Copy all the lines below without altering anything.

▶ _Available data_:
════════════════
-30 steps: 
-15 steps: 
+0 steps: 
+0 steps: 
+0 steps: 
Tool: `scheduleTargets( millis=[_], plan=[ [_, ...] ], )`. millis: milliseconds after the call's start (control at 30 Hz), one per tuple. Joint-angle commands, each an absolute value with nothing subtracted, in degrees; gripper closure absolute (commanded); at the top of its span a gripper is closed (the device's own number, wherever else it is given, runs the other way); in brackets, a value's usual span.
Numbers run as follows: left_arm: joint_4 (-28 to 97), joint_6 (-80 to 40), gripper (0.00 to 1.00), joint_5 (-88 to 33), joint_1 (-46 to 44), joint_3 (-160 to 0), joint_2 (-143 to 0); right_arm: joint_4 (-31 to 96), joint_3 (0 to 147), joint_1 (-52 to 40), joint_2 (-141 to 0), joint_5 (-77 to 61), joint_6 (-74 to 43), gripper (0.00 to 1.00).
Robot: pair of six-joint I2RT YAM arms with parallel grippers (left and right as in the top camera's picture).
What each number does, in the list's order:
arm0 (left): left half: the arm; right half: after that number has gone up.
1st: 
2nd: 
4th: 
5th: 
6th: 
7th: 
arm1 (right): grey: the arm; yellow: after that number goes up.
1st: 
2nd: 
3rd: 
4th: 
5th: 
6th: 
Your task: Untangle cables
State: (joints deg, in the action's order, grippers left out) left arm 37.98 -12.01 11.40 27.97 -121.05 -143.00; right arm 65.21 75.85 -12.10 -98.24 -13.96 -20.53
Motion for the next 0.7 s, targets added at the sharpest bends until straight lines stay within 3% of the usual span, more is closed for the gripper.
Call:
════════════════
▶ _Written solution_:
-30 steps: 
-15 steps: 
+0 steps: 
+0 steps: 
+0 steps: 
Tool: `scheduleTargets( millis=[_], plan=[ [_, ...] ], )`. millis: milliseconds after the call's start (control at 30 Hz), one per tuple. Joint-angle commands, each an absolute value with nothing subtracted, in degrees; gripper closure absolute (commanded); at the top of its span a gripper is closed (the device's own number, wherever else it is given, runs the other way); in brackets, a value's usual span.
Numbers run as follows: left_arm: joint_4 (-28 to 97), joint_6 (-80 to 40), gripper (0.00 to 1.00), joint_5 (-88 to 33), joint_1 (-46 to 44), joint_3 (-160 to 0), joint_2 (-143 to 0); right_arm: joint_4 (-31 to 96), joint_3 (0 to 147), joint_1 (-52 to 40), joint_2 (-141 to 0), joint_5 (-77 to 61), joint_6 (-74 to 43), gripper (0.00 to 1.00).
Robot: pair of six-joint I2RT YAM arms with parallel grippers (left and right as in the top camera's picture).
What each number does, in the list's order:
arm0 (left): left half: the arm; right half: after that number has gone up.
1st: 
2nd: 
4th: 
5th: 
6th: 
7th: 
arm1 (right): grey: the arm; yellow: after that number goes up.
1st: 
2nd: 
3rd: 
4th: 
5th: 
6th: 
Your task: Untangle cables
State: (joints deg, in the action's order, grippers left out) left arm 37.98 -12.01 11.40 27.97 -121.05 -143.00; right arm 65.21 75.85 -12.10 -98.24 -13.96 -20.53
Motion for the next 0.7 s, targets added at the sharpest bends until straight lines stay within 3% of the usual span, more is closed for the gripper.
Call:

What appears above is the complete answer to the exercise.